Aim of the task:
Reproduce the data exactly as given, except for any images.

⟨

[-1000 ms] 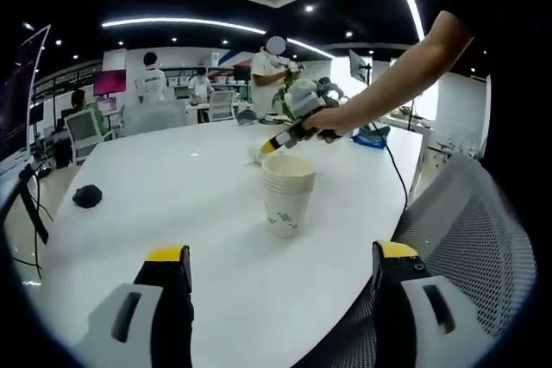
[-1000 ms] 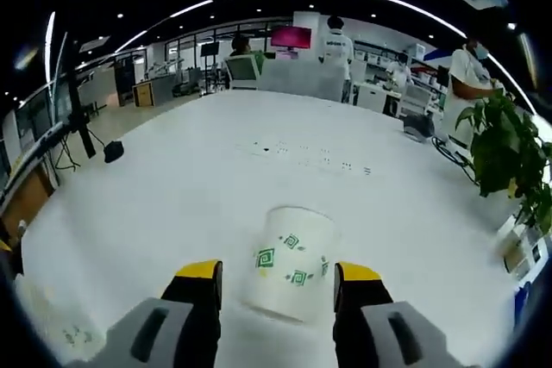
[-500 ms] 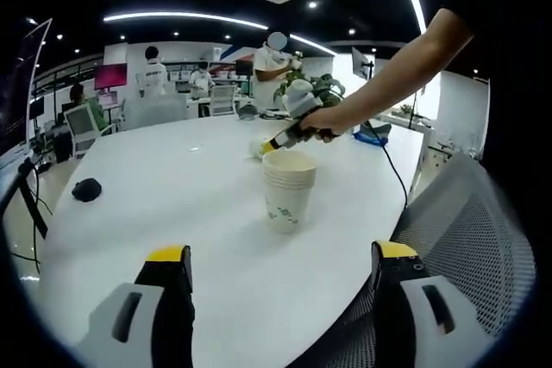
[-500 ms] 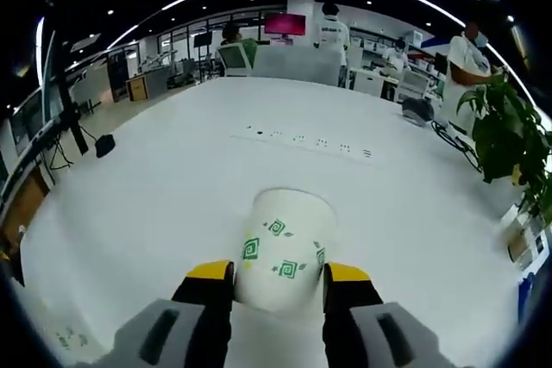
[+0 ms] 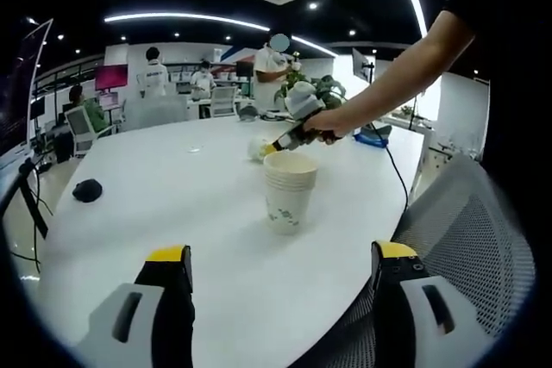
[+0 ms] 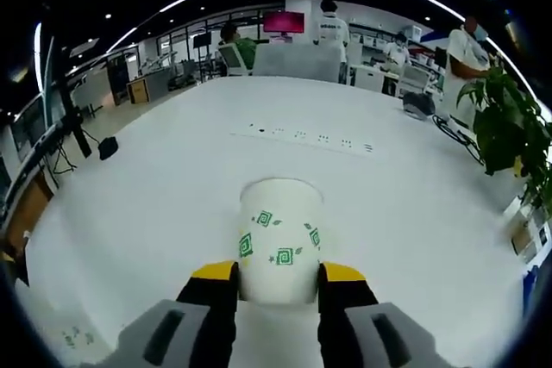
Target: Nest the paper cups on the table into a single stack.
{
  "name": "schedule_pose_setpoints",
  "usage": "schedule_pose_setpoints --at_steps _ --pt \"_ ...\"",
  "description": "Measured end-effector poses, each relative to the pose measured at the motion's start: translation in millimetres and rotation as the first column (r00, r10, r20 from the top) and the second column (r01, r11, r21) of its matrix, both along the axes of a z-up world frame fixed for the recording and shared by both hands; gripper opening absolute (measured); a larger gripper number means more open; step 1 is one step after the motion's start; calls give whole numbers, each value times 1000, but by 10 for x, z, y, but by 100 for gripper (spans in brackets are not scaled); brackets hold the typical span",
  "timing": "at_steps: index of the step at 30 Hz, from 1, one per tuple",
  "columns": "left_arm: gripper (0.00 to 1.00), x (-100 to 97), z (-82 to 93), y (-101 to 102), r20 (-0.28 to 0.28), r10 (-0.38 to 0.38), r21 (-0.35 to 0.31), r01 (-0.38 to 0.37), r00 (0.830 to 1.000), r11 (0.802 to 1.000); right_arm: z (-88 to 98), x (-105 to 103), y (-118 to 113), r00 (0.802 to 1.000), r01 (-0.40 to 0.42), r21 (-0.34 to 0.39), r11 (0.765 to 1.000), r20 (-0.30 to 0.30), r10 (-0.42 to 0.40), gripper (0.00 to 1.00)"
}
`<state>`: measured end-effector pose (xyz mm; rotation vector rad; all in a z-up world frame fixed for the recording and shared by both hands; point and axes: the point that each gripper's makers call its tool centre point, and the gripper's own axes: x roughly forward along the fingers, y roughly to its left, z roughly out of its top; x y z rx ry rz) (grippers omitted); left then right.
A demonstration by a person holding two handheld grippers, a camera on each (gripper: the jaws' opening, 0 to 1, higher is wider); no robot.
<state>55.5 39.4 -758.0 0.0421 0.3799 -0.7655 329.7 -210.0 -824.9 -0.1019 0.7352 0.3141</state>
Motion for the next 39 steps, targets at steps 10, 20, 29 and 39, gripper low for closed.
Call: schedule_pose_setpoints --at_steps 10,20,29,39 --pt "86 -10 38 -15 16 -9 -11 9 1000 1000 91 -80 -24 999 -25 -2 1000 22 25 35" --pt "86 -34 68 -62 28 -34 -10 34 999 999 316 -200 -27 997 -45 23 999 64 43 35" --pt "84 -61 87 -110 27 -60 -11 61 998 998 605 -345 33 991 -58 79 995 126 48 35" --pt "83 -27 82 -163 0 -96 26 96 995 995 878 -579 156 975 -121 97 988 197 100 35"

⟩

Result:
[-1000 ms] 
[-1000 ms] 
[-500 ms] 
[-500 ms] 
[+0 ms] 
[+0 ms] 
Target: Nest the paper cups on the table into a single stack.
{
  "name": "schedule_pose_setpoints",
  "usage": "schedule_pose_setpoints --at_steps _ --pt \"_ ...\"",
  "description": "Measured end-effector poses, each relative to the pose measured at the motion's start: translation in millimetres and rotation as the first column (r00, r10, r20 from the top) and the second column (r01, r11, r21) of its matrix, both along the axes of a z-up world frame fixed for the recording and shared by both hands; gripper opening absolute (measured); a larger gripper number means more open; step 1 is one step after the motion's start; calls give whole numbers, each value times 1000, but by 10 for x, z, y, but by 100 for gripper (spans in brackets are not scaled); brackets hold the typical span",
  "timing": "at_steps: index of the step at 30 Hz, from 1, one per tuple",
  "columns": "left_arm: gripper (0.00 to 1.00), x (-100 to 97), z (-82 to 93), y (-101 to 102), r20 (-0.28 to 0.28), r10 (-0.38 to 0.38), r21 (-0.35 to 0.31), r01 (-0.38 to 0.37), r00 (0.830 to 1.000), r11 (0.802 to 1.000); right_arm: z (-88 to 98), x (-105 to 103), y (-118 to 113), r00 (0.802 to 1.000), r01 (-0.40 to 0.42), r21 (-0.34 to 0.39), r11 (0.765 to 1.000), r20 (-0.30 to 0.30), r10 (-0.42 to 0.40), gripper (0.00 to 1.00)"
}
`<state>`: measured end-effector pose (xyz mm; rotation vector rad; all in a z-up world frame fixed for the recording and shared by both hands; point and axes: the point that each gripper's makers call its tool centre point, and the gripper's own axes: x roughly forward along the fingers, y roughly to its left, z roughly out of its top; x y z rx ry rz) (grippers omitted); left then right.
A demonstration by a person holding two handheld grippers, a camera on each (gripper: the jaws' opening, 0 to 1, higher is wider); no robot.
<state>55.5 39.4 -758.0 0.0421 0.3799 -0.7655 329.7 -210.0 -824.9 -0.1019 0.7352 0.3141</state>
Motion for the next 39 steps, targets at steps 10, 20, 29 and 39, gripper low for closed.
Call: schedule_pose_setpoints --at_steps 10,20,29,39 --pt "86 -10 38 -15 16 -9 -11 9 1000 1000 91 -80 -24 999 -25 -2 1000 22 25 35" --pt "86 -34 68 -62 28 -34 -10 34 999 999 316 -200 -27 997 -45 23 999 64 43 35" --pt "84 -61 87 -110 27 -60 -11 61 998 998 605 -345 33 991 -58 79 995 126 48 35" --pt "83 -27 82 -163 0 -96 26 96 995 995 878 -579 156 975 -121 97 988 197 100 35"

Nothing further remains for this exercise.